Я ехала, не замечая и не видя ничего, кроме дороги перед собой. Возможно, я проезжала мимо огромных сосен и россыпей желтых ромашек по бокам дороги, возможно, навстречу мне на шоссе выходил величественный олень с раскидистыми рогами, возможно, рыжие белки скакали по ветвям дубов – возможно, но я ничего этого не видела. Я все еще была мысленно на чердаке Сьюзан, поэтому я пропустила тот момент, когда снова оказалась в центре Бейкона. Чувствуя, что у меня кружится голова, я остановилась на парковке перед местным банком. Через дорогу был пляж, там стояли полосатые шезлонги и на песке лежали пляжные полотенца, а у воды о чем-то беседовали несколько человек. Я подошла к парапету, села и глубоко-глубоко вдохнула чуть соленый океанский воздух, все еще думая о бабушке, Чете Каммингсе и картине.
В небе клубились белые пушистые облака, июньское солнце играло на поверхности воды и рассыпалось миллионами серебряных и золотых искорок. Я повернула голову и увидела ряд вывесок: закусочная «Три Пенни», «Олений рог», агентство недвижимости «Харборсайд», «Тиндалл и Гриффин», адвокатская контора. Что-то вроде бы слегка изменилось – может быть, красный кирпич «Харборсайд» слегка освежили? Или помыли белую вывеску «Тиндалл и Гриффин»? А может быть, это новые горшки с геранью в окне «Три пенни»? Их красные лепестки казались сегодня как-то свежее и ярче, чем накануне.
Я сидела, вдыхала соленый воздух и представляла себе, как бабушка вот так же сидела тут с кистью в руке, а рядом с ней – Чет Каммингс. Я все-таки нашла заветную дверцу в бабушкину жизнь – в ту жизнь, о которой мы ничего не знали. Это был подарок судьбы – неожиданный и прекрасный. Что еще мне предстояло узнать о ней – я не представляла. Но очевидно было одно: я не могла уехать из Бейкона. По крайней мере – сейчас.
Когда я подъехала к «Виктори Инн», меня удивило, что больше половины парковочных мест было занято машинами. Конечно, для Паулы это замечательно, подумала я, но вдруг она уже отдала кому-то мой номер?
– Забыли что-нибудь? – поинтересовалась Паула, когда я вошла в лобби. Она окинула меня взглядом с головы до ног. – Оставили свои дротики для дартса?
Дротики? Да она-то откуда знает?! Вот теперь я начинала понимать, что такое жизнь в маленьком городке.
– Нет, я…
– О, да вы вернулись! – воскликнула она, обратив внимание на мою дорожную сумку.
– Да, – я достала кошелек. – Кое-что произошло, и мне нужно остаться здесь еще на несколько дней – возможно, до воскресенья. Надеюсь, моя комната еще не занята.

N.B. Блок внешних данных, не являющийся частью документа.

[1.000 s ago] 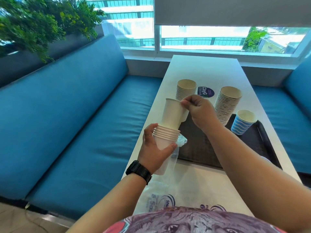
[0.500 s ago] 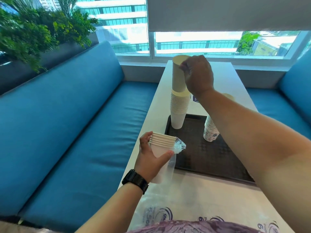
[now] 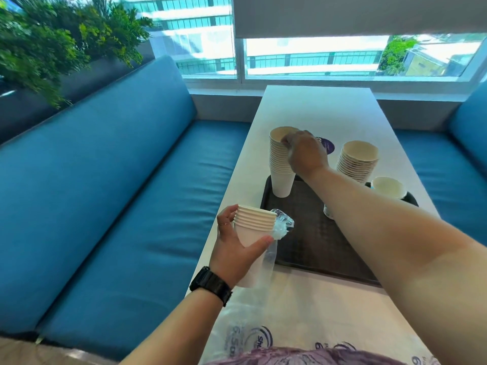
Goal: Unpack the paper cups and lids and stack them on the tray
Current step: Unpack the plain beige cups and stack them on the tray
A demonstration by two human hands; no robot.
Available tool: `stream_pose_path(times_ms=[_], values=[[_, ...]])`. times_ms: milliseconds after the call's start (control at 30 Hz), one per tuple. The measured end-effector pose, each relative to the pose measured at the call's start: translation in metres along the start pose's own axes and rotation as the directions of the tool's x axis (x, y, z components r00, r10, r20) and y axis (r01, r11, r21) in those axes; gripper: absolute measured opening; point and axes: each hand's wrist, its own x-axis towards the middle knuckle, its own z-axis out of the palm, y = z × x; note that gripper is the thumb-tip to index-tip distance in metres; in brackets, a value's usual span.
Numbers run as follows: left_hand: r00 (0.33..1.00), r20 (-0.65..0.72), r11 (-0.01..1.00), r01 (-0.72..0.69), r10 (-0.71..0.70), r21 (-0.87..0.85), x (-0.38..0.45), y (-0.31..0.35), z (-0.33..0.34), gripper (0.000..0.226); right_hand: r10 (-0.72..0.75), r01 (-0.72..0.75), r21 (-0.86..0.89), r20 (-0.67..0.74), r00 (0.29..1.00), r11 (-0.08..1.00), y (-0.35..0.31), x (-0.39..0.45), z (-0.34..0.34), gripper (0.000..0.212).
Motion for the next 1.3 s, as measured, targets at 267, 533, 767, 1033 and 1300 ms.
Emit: stream_pose_path(times_ms=[267, 533, 767, 1033, 1300], values=[[1.0, -0.022, 0.999, -0.01, 0.009, -0.046, -0.003, 0.006, -0.004, 0.082, -0.046, 0.055, 0.141, -0.066, 0.997, 0.989, -0.008, -0.021, -0.009, 0.043], [0.999, -0.044, 0.999, -0.017, 0.016, -0.041, -0.006, 0.012, -0.007, 0.086, 0.002, -0.078, 0.489, 0.154, 0.988, 0.869, -0.052, -0.1, -0.034, 0.019], [0.997, -0.056, 0.998, -0.048, 0.047, -0.034, -0.011, 0.015, -0.008, 0.084, -0.026, -0.197, 0.589, 0.348, 0.937, 0.784, -0.059, -0.133, -0.034, 0.015], [0.996, -0.063, 0.998, -0.066, 0.066, -0.005, -0.013, 0.016, -0.01, 0.078, -0.072, -0.14, 0.516, 0.37, 0.926, 0.845, -0.061, -0.142, -0.038, 0.015], [0.996, -0.06, 0.997, -0.074, 0.073, -0.015, -0.013, 0.018, -0.011, 0.076, -0.08, -0.097, 0.484, 0.332, 0.94, 0.87, -0.062, -0.143, -0.037, 0.014]])
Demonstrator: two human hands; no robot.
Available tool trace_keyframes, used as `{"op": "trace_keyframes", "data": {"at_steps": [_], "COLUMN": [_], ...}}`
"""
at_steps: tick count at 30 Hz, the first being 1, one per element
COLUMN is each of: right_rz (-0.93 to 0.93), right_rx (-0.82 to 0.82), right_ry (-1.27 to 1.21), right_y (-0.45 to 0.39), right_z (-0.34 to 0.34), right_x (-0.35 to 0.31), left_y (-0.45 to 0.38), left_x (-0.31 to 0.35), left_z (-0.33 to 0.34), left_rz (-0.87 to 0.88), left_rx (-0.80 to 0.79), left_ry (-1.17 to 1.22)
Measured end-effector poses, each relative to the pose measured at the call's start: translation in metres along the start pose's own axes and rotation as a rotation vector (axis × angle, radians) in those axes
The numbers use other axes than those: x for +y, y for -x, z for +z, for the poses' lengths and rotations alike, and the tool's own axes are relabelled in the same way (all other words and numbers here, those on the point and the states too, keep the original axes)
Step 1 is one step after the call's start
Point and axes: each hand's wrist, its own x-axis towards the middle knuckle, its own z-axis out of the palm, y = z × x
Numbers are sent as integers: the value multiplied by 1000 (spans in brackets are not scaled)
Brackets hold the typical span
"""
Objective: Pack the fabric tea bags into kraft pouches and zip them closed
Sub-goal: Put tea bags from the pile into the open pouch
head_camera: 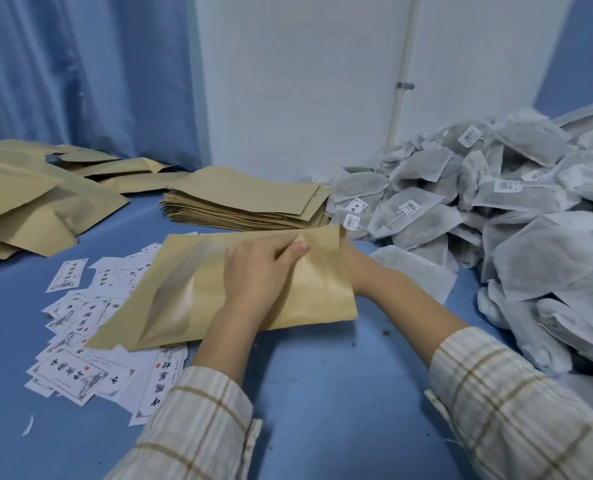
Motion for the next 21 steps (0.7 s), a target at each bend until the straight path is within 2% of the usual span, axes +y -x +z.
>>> {"op": "trace_keyframes", "data": {"at_steps": [2,5,7,9,12,15,18,21], "right_rz": [-21,73,236,379,362,271,260,202], "right_rx": [128,244,212,171,271,441,599,615], "right_ry": [72,136,357,430,275,80,-161,-339], "right_y": [6,27,38,52,64,66,76,83], "right_z": [-10,-26,-32,-30,-21,-19,-23,-30], "right_x": [14,50,76,96,113,118,117,112], "left_y": [0,-1,-3,-4,-7,-8,-5,-3], "left_x": [-6,-9,-8,-7,-1,5,5,3], "left_z": [2,6,10,15,28,41,45,43], "left_rz": [-23,-39,-45,-45,-64,-67,-52,-53], "left_rx": [6,12,9,2,-32,-52,-44,-35], "left_ry": [-66,-90,-89,-85,-60,-56,-52,-31]}}
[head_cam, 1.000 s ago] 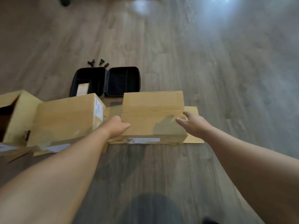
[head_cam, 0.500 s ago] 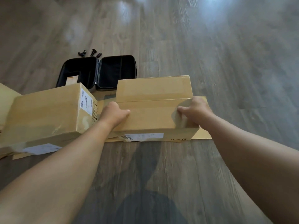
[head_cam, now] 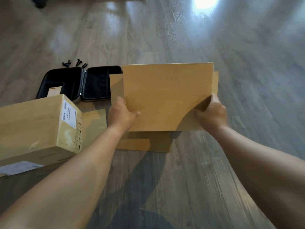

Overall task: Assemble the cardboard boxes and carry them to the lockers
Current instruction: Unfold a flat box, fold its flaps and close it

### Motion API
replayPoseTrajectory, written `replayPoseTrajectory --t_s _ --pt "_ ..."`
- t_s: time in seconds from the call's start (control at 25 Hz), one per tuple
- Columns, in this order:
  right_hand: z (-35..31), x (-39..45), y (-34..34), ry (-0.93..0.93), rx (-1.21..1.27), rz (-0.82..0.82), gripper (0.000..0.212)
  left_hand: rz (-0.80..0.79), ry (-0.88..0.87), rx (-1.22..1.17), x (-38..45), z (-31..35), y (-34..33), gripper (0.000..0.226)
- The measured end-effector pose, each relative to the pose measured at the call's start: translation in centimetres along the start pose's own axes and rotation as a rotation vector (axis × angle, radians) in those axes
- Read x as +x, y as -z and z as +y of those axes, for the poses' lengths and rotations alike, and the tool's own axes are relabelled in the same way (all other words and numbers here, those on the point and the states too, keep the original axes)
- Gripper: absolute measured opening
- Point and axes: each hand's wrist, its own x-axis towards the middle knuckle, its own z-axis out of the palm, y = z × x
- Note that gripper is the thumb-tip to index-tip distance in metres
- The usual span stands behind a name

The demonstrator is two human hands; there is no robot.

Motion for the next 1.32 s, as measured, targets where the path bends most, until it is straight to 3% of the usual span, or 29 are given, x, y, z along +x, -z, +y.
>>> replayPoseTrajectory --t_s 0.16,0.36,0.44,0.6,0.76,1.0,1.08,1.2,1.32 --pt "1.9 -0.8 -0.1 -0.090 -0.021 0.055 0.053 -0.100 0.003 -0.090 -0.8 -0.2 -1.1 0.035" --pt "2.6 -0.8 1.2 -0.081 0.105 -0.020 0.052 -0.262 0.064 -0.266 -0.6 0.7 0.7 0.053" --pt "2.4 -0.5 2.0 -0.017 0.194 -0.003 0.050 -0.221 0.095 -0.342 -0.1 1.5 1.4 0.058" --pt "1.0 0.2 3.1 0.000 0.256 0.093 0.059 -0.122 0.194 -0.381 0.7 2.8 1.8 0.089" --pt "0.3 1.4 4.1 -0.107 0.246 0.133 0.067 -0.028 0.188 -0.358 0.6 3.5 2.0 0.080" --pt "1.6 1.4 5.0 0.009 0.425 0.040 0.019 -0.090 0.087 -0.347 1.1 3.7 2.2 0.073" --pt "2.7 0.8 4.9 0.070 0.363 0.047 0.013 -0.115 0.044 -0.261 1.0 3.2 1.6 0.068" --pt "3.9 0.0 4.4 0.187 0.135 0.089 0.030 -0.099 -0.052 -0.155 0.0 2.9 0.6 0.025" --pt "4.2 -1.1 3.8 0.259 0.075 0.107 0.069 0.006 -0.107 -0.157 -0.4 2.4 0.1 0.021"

Она открыла свой талмуд в кожаной обложке, перелистнула несколько страниц, почесала подбородок и сказала:
– Я могу поселить вас снова в люкс с видом на океан.

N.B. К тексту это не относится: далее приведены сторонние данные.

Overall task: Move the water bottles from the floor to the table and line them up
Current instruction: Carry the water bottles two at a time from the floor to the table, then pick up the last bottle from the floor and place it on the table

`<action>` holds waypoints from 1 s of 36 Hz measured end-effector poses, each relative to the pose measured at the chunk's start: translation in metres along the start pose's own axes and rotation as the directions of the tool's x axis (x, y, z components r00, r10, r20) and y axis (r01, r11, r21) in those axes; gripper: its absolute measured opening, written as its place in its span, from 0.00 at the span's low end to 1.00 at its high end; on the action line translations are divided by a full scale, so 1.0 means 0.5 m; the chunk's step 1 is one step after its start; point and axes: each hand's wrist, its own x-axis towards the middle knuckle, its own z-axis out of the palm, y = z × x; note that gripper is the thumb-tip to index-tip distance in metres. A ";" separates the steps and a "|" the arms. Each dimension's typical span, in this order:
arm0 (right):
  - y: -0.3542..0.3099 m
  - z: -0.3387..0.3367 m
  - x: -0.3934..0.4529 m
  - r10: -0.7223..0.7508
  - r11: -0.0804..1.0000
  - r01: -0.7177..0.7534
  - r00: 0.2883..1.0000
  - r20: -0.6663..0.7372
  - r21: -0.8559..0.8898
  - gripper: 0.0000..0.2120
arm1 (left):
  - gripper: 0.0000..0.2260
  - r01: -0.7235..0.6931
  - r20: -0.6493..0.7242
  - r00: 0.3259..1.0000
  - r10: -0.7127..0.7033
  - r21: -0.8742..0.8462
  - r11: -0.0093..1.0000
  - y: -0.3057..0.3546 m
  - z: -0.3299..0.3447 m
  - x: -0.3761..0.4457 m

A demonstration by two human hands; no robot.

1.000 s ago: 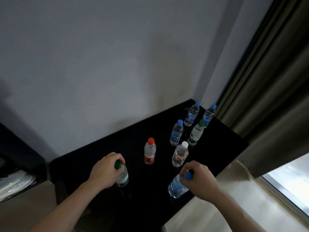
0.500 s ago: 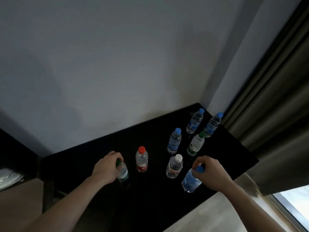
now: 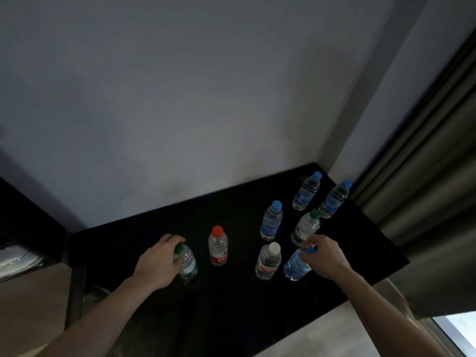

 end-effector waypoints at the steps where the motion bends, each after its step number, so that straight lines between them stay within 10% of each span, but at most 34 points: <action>1: 0.002 0.007 0.001 0.006 1.000 -0.006 1.000 0.004 0.007 0.07 | 0.23 0.004 -0.005 1.000 -0.004 -0.008 1.000 0.000 0.001 -0.004; 19: 0.010 0.029 -0.052 -0.045 0.998 0.048 0.996 -0.083 0.031 0.17 | 0.25 -0.044 0.011 0.999 0.045 -0.055 0.998 -0.007 -0.035 -0.091; 29: -0.150 0.115 -0.239 -0.149 0.947 0.239 0.919 -0.365 0.216 0.15 | 0.24 -0.105 -0.034 0.994 0.102 -0.083 0.991 -0.141 -0.113 -0.248; 36: -0.351 0.281 -0.415 -0.468 0.851 0.480 0.877 -0.108 0.211 0.20 | 0.22 -0.070 -0.082 0.995 0.062 -0.096 0.993 -0.315 -0.169 -0.447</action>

– Прекрасно! – я написала свое имя и адрес в графе «прибывающие гости», процедура была мне уже хорошо знакома.
Паула выдала мне ключ на плетеной кожаной веревочке, и я поднялась на второй этаж. Комната выглядела уютной и теплой, когда я вошла: все эти морские картинки, эта раковина и кувшин, кровать с белым покрывалом… Я открыла дорожную сумку и достала свою одежду, разложила в ванной туалетные принадлежности. Потом поставила свой желтый планшет на туалетный столик, рядом положила блокнот для записей с логотипом «Виктори Инн». Со дна своего портфеля я собрала карандаши и ручки и сунула их в стакан, который поставила рядом с планшетом. И удовлетворенно кивнула – мой новый кабинет был готов к работе.
Затем я закрыла крышку сиденья, уселась, сделала глубокий вздох и набрала номер Хайдена. Он ответил через пару гудков.
– Хайден, это я.
– Привет! Ты где? – он был явно очень рад услышать мой голос. – Ты уже проехала Портленд?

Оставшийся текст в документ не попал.